Spatial audio isn’t new. We’ve seen it in music apps, where turning your head makes it seem like the band is still playing from a fixed point in the room. But Dolby’s partnership aims to take this technology beyond just a neat party trick, delivering immersive, three-dimensional audio to phone calls, video meetings, and even the metaverse.
While we’ve come to expect concert-hall quality when we fire up a movie or stream an album, we’ve somehow settled for tinny, one-dimensional voice calls. That’s about to change, and fast. Dolby’s Stefan Bruhn tells The Network Effect’s Michael Hainsworth that “Immersive voice and audio is such a big difference compared to today’s mono experiences that are available on mobile telephones.”
“We believe users are used to these better experiences,” says Bruhn, “and we see that unless we close this gap, it will keep growing.” The IVAS codec isn’t just about novelty—it’s about meeting rising consumer expectations.

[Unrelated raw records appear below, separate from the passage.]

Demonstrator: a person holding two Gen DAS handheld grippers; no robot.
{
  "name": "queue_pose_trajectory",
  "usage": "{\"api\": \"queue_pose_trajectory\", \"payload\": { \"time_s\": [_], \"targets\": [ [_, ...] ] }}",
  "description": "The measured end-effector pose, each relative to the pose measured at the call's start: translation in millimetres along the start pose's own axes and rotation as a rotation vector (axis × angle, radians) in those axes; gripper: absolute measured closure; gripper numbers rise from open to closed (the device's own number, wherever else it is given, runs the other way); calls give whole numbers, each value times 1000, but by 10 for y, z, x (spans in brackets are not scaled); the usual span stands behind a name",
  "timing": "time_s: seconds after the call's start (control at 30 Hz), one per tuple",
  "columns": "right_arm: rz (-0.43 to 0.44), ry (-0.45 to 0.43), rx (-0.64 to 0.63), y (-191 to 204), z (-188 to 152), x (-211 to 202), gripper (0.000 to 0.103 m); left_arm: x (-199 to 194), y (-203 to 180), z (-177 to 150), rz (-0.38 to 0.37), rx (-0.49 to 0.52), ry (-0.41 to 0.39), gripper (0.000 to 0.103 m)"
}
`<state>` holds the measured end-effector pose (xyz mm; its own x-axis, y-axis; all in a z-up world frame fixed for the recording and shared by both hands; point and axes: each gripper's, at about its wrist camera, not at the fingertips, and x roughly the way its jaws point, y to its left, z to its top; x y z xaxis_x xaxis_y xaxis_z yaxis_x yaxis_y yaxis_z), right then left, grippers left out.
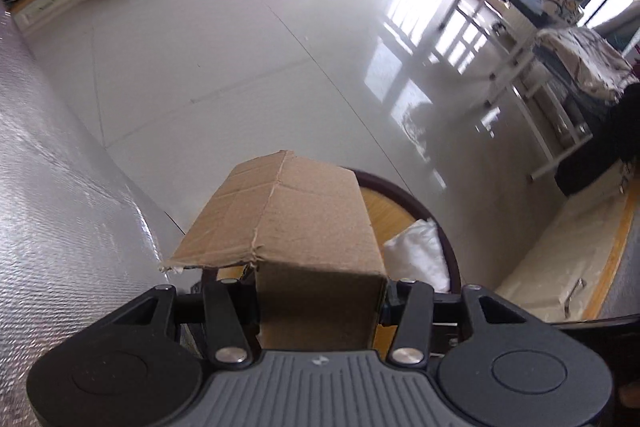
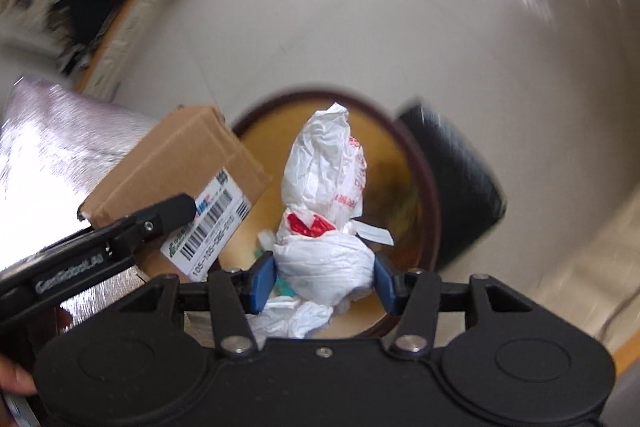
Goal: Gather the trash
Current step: 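Lift and carry the box and plastic bags with both tools over the wastebasket, then open both tools to drop the box and plastic bags into the wastebasket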
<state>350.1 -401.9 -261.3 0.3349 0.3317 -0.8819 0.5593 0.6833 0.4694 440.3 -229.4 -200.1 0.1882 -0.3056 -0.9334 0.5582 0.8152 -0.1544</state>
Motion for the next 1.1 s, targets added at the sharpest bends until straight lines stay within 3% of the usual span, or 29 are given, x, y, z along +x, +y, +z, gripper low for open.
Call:
{"api": "queue_pose_trajectory", "payload": {
  "time_s": [0.17, 0.3, 0.37, 0.4, 0.5, 0.73, 0.8, 0.97, 1.1],
  "targets": [
    [-52, 66, 148, 70, -105, 331, 50, 218, 75, -31, -52, 33, 105, 53],
    [-134, 30, 262, 43, -131, 421, 47, 353, 132, 19, -79, 44, 151, 53],
    [-170, 0, 277, 42, -119, 419, 32, 411, 146, 54, -91, 51, 169, 53],
    [-176, -4, 268, 60, -113, 421, 31, 437, 158, 64, -95, 54, 178, 53],
    [-193, -6, 231, -9, -46, 364, 31, 498, 197, 79, -105, 61, 201, 53],
    [-201, 6, 135, -88, 66, 228, 47, 648, 245, 8, -142, 52, 261, 53],
    [-192, -12, 128, -82, 89, 125, 48, 701, 214, 8, -171, 8, 251, 53],
    [-169, -81, 146, -103, 163, -27, 50, 886, 290, 22, -307, -239, 171, 53],
    [-170, -113, 146, -110, 241, -61, 50, 1249, 263, -120, -336, -357, 222, 53]
  ]
}}
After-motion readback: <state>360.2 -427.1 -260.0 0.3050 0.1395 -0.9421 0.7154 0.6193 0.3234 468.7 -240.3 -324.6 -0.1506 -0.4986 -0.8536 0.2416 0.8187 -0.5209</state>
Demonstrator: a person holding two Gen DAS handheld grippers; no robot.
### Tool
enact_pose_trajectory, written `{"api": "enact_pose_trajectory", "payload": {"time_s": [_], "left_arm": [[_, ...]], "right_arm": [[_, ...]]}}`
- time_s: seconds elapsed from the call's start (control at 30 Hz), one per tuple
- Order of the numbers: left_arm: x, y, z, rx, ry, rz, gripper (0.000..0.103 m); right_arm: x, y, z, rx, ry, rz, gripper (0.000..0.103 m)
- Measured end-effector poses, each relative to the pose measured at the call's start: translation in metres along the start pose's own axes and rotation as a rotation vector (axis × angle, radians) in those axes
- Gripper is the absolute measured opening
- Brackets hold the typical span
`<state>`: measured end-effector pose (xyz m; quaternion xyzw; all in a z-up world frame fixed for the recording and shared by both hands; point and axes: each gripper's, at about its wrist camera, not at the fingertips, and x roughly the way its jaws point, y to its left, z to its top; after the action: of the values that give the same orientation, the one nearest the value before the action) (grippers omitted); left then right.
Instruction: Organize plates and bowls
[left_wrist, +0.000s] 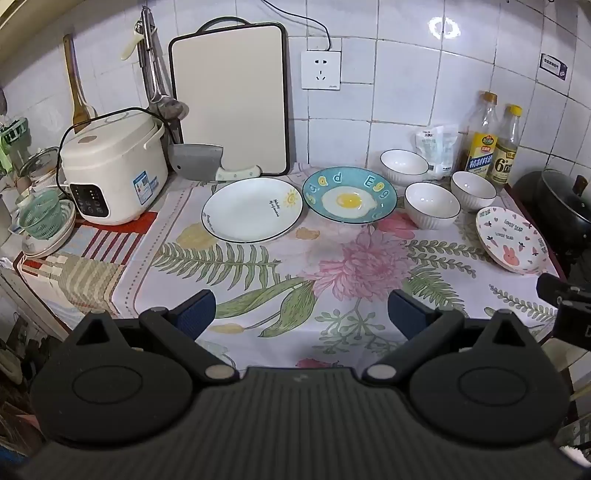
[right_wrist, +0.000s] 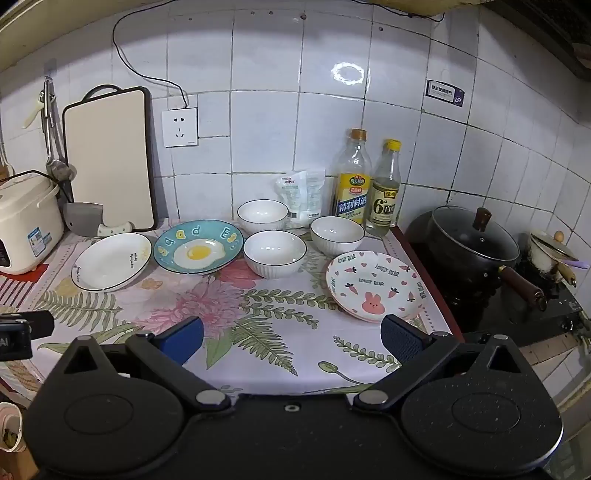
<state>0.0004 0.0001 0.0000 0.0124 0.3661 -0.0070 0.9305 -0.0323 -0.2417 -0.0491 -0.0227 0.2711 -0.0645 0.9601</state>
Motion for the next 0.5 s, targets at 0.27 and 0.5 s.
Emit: {"api": "enact_pose_trajectory", "payload": {"time_s": [0.27,0.5], "left_arm": [[0.0,-0.002,0.0,0.015,-0.011,0.016,0.1],[0.002,-0.002,-0.006,0.014,-0.003,0.026,0.1]], "right_arm": [[-0.001,-0.001,0.0,-0.002,-0.015,-0.014,0.103],[-0.005,0.003,0.0,-0.029,-0.055,-0.025,0.103]]}}
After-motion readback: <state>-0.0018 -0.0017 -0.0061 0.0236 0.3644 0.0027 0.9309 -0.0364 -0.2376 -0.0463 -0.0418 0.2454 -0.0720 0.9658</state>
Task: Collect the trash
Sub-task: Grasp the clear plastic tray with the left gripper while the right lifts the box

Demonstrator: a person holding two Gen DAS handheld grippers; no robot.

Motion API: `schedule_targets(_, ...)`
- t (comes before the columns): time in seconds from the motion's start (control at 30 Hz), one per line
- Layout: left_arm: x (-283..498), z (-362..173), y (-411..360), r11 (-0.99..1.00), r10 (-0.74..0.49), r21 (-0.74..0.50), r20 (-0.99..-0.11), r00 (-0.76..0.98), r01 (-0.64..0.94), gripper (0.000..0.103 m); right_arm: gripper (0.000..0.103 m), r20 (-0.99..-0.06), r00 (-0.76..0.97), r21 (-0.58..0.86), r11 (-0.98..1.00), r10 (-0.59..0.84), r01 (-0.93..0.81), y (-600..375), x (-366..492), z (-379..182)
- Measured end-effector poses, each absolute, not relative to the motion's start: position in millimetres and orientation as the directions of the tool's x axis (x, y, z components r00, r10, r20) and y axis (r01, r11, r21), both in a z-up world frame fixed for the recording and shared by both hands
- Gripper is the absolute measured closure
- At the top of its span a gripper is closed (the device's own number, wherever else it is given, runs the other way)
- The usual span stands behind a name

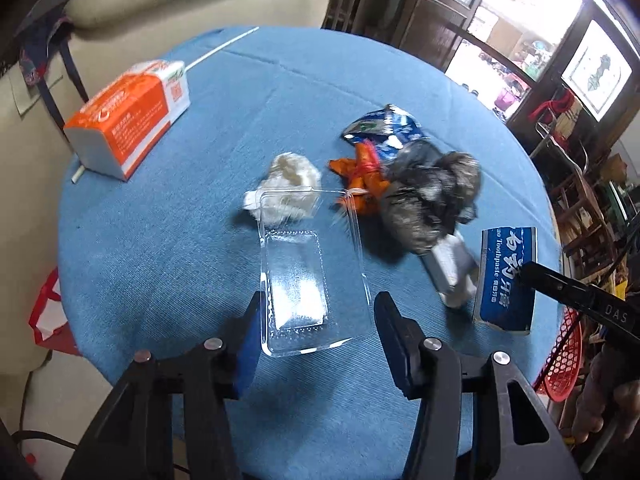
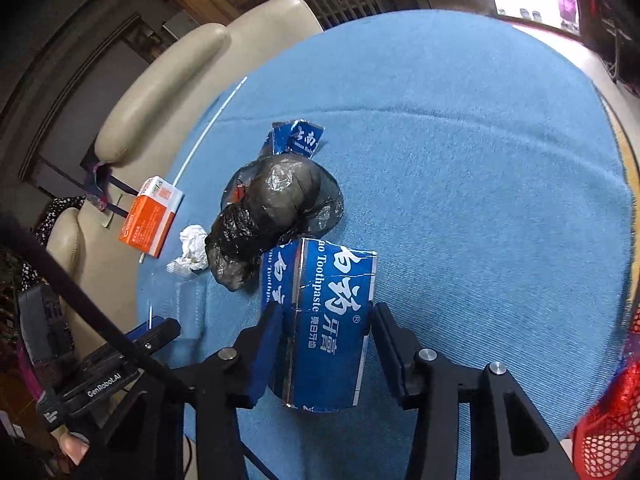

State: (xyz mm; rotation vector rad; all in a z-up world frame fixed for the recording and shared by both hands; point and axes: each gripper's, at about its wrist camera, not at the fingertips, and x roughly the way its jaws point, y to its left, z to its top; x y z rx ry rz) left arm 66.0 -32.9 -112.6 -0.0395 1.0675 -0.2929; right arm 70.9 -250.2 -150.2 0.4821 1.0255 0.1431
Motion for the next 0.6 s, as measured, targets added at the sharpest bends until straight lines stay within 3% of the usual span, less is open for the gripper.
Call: schedule_targets(0.6,2,-57,-121,0.919,-0.183,0.081,-0.78,0.598,0.386,0.047,0.057,-0.731,0.639,0.493,0.833,0.239,0.252,-341,-8,-131)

The result is a conference call experience that mimics sitting in the same room as your co-workers, or a metaverse interaction that sounds eerily like a face-to-face conversation.
For companies that adopt the technology early, it’ll be a key differentiator. But Bruhn predicts a future where everyone takes it for granted, adding that “there are many differentiation possibilities in terms of how you capture the immersive voice… more than just a commodity service.”
It’s a quantum leap in audio quality, and soon we’ll wonder how we ever tolerated anything less.